DR. MARGY SPERRY
Psychotherapy and Psychoanalysis

I am available for in person and online sessions.                 (310) 497-7443      |     Email

Notes from Margy

How to Choose a Therapist

  • By Margy Sperry
  • 03 May, 2018
Margy Sperry Los Angeles Therapist

People often wonder how to choose the right therapist. Making a good decision can feel daunting, especially when the person is virtually a stranger to you at the beginning. There are lots of therapists to pick from, but choosing a therapist is different from selecting another professional, like an accountant or an attorney. Just because your friend recommends his or her therapist doesn't mean that person will be the right match for you. In spite of this, you already have the tools to pick the right therapist, even though you may not realize it.

Although there are many different and often conflicting opinions about the type of therapy that is most beneficial, most researchers agree that the relationship between you and your therapist is the most important factor in its success. The quality of the relationship has been shown to play a much larger role in the outcome of the therapy than the therapist's credentials and techniques, or the patient's diagnosis.
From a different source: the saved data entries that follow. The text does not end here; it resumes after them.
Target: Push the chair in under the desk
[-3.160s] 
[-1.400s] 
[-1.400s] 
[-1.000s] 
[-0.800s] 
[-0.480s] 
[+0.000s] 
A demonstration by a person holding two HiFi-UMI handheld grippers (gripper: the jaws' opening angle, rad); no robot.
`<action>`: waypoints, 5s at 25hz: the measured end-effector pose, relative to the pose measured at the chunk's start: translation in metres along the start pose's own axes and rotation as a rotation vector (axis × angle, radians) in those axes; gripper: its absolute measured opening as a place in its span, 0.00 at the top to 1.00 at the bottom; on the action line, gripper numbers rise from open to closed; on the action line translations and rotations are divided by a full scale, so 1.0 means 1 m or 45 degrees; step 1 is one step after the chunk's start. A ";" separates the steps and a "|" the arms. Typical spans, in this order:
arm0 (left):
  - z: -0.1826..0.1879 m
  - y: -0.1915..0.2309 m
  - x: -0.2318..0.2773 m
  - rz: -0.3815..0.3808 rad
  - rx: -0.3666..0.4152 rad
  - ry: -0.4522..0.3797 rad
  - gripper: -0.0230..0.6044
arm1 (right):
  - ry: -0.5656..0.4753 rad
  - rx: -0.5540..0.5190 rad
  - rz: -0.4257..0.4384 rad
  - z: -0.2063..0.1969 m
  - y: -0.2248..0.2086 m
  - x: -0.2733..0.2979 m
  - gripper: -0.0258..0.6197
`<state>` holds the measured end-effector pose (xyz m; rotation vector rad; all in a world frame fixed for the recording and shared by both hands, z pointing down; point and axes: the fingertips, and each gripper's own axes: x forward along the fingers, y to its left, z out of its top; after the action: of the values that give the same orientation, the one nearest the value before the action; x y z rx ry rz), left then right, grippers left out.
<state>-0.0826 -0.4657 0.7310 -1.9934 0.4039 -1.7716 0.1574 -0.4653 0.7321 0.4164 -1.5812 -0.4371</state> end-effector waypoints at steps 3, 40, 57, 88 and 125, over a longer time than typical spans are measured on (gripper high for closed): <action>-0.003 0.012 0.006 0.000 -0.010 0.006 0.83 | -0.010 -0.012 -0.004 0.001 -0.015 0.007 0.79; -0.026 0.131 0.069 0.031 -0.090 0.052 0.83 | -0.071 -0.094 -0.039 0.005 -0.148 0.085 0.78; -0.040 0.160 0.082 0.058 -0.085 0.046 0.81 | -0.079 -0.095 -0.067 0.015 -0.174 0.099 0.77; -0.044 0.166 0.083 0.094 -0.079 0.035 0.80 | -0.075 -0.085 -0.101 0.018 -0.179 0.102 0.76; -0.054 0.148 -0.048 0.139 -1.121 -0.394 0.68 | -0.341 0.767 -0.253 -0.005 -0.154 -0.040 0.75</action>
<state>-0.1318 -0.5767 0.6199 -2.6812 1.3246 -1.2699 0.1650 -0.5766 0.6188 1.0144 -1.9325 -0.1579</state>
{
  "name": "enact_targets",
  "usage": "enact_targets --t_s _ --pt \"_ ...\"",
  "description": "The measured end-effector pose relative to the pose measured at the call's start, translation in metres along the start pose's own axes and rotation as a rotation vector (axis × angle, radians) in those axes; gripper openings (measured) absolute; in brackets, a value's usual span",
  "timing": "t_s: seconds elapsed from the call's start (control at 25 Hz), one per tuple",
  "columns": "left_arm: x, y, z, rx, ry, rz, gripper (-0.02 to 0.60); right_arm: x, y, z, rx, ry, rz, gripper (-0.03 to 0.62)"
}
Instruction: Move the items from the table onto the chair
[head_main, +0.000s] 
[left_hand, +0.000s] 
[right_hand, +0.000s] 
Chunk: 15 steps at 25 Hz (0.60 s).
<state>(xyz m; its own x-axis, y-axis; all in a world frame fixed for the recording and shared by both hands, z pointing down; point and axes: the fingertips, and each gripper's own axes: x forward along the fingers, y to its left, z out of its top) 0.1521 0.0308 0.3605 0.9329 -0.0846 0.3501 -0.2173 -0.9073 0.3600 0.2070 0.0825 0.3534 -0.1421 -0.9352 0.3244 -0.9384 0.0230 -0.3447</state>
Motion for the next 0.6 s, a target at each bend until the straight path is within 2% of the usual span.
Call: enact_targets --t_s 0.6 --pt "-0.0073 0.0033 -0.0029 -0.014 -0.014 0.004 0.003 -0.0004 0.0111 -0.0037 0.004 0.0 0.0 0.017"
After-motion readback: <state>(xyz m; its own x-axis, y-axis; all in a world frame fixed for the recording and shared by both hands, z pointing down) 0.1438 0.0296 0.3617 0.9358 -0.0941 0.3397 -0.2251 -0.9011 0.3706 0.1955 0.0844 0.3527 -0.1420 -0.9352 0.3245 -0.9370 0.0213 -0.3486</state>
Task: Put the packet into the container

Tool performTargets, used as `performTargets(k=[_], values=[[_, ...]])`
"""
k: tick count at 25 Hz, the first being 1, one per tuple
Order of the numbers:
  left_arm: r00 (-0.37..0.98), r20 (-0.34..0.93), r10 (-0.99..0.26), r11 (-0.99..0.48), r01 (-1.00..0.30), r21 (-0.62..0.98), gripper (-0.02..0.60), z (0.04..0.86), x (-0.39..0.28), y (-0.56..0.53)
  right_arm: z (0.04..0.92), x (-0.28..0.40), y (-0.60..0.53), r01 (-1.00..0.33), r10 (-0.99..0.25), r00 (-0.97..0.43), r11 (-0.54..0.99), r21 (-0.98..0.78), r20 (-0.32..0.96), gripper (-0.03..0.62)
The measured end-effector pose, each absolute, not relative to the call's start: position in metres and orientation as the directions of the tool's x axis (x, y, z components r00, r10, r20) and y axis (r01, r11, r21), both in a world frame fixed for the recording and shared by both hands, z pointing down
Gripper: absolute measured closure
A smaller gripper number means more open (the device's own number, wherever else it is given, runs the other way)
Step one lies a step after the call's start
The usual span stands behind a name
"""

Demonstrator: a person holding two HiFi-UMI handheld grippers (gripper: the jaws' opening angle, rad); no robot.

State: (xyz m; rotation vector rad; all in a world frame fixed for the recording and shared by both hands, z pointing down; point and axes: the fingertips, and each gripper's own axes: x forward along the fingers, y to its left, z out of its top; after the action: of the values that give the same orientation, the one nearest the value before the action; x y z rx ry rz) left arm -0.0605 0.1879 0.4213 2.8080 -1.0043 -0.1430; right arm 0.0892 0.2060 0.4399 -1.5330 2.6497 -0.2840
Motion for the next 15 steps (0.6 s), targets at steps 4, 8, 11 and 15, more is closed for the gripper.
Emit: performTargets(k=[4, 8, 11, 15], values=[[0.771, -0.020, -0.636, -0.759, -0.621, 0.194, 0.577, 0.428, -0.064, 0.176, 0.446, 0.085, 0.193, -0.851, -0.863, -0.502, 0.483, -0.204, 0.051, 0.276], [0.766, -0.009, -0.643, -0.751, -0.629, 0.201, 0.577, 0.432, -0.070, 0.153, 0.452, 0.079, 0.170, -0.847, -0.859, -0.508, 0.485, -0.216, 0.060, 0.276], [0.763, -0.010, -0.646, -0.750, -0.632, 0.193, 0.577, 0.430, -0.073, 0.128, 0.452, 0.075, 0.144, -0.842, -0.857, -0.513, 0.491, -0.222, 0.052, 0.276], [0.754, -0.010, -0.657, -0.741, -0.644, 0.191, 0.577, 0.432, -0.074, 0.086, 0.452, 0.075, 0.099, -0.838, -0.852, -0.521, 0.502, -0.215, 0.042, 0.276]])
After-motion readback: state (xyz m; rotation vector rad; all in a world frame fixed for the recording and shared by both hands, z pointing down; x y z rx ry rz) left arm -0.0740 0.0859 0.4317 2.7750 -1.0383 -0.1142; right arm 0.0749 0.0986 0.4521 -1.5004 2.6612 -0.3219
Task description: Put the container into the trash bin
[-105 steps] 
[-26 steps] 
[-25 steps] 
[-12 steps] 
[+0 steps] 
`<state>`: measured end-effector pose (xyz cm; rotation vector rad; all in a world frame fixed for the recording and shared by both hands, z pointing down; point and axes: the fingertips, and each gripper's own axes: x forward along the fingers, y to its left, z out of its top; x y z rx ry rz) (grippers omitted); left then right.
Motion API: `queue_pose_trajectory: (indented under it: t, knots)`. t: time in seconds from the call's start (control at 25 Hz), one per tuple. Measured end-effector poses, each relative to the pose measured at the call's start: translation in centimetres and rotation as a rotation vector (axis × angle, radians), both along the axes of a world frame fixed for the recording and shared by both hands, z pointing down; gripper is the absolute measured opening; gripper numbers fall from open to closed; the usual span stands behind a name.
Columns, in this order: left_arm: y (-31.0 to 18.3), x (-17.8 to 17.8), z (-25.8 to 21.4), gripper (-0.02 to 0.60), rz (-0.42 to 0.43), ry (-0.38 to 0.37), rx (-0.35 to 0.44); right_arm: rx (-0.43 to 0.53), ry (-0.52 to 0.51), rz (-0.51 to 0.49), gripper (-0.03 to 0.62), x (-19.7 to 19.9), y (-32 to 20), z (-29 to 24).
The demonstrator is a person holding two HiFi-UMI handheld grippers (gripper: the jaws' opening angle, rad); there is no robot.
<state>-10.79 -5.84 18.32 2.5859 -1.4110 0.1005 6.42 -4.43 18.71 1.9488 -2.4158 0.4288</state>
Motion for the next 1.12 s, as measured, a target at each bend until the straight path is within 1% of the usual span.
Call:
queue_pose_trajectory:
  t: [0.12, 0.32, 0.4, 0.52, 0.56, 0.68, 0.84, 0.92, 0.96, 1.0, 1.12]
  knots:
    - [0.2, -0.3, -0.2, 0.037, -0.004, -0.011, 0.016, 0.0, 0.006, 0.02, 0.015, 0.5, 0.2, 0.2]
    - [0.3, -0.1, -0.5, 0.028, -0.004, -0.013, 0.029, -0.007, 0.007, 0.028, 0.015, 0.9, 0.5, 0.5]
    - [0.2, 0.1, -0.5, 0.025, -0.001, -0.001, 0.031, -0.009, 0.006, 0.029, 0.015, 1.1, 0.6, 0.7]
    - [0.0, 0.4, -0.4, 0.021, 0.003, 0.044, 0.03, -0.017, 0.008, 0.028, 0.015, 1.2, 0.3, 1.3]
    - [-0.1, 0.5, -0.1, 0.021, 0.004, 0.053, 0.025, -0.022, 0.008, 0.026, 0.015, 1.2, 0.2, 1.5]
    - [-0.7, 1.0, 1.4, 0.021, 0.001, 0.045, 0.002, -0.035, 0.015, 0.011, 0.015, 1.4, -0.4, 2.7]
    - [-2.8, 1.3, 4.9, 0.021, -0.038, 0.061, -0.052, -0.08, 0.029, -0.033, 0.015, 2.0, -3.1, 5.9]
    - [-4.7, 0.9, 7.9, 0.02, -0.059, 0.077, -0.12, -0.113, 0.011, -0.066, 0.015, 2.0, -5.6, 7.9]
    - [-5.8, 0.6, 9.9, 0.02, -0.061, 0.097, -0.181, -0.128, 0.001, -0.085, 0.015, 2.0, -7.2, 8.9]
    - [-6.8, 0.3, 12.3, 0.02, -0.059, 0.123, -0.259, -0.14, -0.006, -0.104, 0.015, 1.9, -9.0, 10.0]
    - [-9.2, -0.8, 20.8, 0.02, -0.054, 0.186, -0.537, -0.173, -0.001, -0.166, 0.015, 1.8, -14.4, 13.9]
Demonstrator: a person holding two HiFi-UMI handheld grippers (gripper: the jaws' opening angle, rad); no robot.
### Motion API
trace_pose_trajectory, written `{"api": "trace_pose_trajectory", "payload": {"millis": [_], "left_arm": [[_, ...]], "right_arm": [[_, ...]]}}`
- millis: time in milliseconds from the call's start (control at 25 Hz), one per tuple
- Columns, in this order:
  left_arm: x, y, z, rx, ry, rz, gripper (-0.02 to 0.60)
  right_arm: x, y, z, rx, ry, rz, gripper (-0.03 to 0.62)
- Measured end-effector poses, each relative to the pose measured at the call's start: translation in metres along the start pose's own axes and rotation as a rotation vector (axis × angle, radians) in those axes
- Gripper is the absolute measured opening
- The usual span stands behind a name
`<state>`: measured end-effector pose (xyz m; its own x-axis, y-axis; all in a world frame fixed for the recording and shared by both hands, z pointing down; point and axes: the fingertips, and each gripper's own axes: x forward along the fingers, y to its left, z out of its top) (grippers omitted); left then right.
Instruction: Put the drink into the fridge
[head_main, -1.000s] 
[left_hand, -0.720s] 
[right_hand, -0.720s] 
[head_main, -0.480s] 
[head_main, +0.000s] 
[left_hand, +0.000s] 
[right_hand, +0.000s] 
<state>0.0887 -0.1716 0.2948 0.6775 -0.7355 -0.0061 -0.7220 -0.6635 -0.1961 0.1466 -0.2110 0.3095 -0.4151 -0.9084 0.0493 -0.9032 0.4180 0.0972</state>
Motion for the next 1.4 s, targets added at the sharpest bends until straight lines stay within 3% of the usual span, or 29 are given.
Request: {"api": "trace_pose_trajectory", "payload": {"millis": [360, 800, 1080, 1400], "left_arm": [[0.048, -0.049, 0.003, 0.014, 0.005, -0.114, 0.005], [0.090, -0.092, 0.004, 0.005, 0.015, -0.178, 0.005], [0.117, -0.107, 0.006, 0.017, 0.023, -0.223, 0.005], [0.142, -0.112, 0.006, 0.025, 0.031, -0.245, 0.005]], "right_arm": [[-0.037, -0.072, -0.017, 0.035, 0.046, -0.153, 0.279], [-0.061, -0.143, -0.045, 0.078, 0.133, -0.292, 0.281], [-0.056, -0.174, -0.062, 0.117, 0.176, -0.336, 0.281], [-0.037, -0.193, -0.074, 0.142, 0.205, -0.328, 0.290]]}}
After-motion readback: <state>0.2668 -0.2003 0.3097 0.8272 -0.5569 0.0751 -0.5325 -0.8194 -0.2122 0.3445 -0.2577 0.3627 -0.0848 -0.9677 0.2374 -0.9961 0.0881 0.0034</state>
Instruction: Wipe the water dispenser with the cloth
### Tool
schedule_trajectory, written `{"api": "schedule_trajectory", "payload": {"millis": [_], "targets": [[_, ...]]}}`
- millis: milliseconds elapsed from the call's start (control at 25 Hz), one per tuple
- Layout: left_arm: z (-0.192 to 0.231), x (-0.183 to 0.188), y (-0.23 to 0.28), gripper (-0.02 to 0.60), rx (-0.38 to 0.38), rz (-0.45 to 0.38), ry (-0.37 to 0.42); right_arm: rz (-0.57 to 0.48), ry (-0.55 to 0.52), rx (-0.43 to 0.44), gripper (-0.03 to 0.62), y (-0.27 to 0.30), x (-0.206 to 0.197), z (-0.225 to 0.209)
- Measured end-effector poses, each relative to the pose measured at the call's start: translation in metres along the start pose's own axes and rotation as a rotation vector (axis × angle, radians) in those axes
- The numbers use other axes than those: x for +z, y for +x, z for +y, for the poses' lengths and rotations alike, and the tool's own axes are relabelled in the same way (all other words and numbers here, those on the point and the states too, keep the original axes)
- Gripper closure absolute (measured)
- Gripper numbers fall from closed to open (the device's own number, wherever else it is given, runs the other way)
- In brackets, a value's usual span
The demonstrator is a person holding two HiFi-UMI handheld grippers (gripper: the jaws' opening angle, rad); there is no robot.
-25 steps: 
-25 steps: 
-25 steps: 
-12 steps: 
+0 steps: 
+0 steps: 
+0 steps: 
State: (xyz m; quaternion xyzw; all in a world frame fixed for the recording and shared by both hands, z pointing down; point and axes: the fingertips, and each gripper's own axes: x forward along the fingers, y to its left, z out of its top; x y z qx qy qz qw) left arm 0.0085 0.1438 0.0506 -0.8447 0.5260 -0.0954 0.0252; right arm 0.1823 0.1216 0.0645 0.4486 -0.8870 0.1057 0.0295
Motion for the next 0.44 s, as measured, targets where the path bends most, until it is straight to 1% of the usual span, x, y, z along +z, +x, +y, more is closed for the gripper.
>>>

So, you need to pay close attention to your reactions when you meet a therapist for the first time, and this will help to guide you in selecting the right person. Here's some questions that may be helpful.  Did you feel safer and more at ease as you spoke with your therapist?   Did you feel like your therapist was genuinely interested in what you shared? Did you feel understood?  Did he or she respond to your feelings in a respectful, accepting, and non-shaming way? Did this therapist seem like a caring, authentic human being, or did he or she feel cold and distant? Can you imagine telling your therapist when you feel misunderstood or hurt? ( A good therapist will be concerned about how he or she impacts you, and won't insist that he or she knows "the truth" about you). Did his or her comments seem like reasonable ideas that are worth considering, even if you didn't completely agree?  Did this therapist feel like someone who you could come to trust over time? The bottom line is, did you leave the session feeling hopeful, even if that hope is fleeting and tentative?

It's also important to hold in mind that you may not always like everything that your therapist says. This doesn't necessarily mean that you should switch therapists. It's often worth talking about your reactions with the therapist to see if you might learn something more about yourself, even if you ultimately decide to see someone else.

One last thought about picking a therapist, it's often useful to meet with more than one person before making a final decision. A good therapist will support you in doing this. And it can be helpful to have a sense of how different therapists work, and to see what sorts of issues you find yourself talking about with different people.